Stored data:
BEGIN

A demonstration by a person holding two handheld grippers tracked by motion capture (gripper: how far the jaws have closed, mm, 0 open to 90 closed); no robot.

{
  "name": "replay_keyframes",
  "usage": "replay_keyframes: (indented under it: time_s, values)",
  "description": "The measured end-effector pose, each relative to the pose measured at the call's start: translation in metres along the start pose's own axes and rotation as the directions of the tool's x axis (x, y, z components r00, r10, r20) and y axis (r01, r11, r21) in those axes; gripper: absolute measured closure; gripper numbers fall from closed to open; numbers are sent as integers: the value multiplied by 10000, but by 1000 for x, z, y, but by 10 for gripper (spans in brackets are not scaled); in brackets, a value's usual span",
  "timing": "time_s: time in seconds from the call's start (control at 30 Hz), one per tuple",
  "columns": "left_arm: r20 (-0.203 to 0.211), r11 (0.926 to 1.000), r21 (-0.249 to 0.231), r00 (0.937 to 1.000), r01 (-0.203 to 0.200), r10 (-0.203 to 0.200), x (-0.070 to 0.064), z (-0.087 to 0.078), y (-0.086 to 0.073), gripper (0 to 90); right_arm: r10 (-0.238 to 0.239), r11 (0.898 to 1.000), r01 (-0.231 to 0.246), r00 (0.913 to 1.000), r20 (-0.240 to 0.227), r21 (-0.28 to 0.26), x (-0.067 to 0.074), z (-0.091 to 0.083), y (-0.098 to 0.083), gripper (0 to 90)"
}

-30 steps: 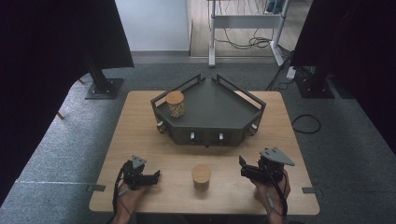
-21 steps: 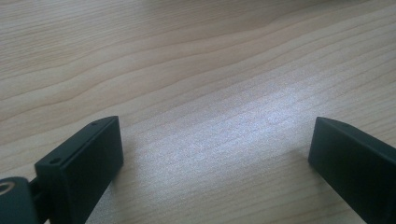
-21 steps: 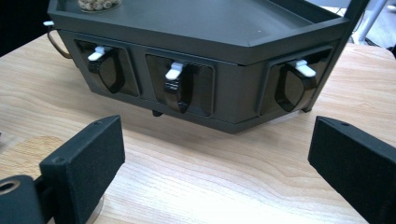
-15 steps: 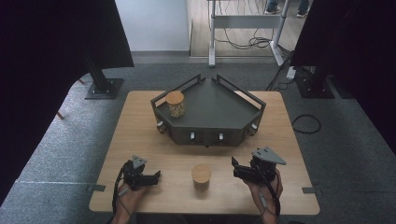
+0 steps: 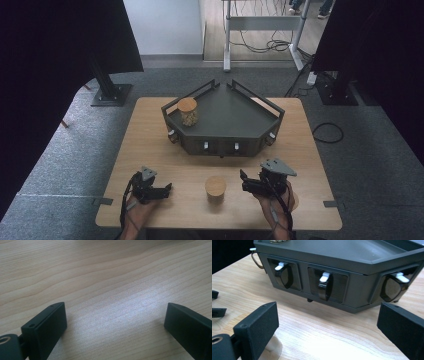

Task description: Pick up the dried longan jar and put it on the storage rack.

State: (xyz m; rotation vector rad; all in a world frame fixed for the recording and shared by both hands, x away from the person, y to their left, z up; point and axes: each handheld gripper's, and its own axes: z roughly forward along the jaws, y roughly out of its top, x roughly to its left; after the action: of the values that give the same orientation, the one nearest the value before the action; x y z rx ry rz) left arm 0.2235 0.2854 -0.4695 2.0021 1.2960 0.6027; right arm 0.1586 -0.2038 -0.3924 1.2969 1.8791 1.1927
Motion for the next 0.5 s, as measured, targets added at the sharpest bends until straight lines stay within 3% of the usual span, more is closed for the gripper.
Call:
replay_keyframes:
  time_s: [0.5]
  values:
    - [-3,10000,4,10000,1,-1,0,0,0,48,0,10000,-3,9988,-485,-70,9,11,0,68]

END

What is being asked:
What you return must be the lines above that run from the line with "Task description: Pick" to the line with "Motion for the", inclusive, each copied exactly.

Completed exercise:
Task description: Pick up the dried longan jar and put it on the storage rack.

State: (xyz m; rotation vector rad; all in a world frame fixed for the recording and shared by both hands, x away from the person, y to their left, z up; point and axes: each handheld gripper's, and its own axes: z roughly forward along the jaws, y roughly out of its top, x roughly to its left; after the action: of the values that give the same orientation, the one nearest the value before the action; x y z rx ry rz) left arm 0.2235 0.2854 -0.4695 2.0021 1.2960 0.6027; right arm 0.1586 -0.2038 -0.3924 1.2969 1.8791 1.1927
Motion for the next 0.5 s, as measured, targets added at the sharpest bends until straight lines stay within 3% of the usual span, more is closed for the gripper.

Work on the exercise is now finished.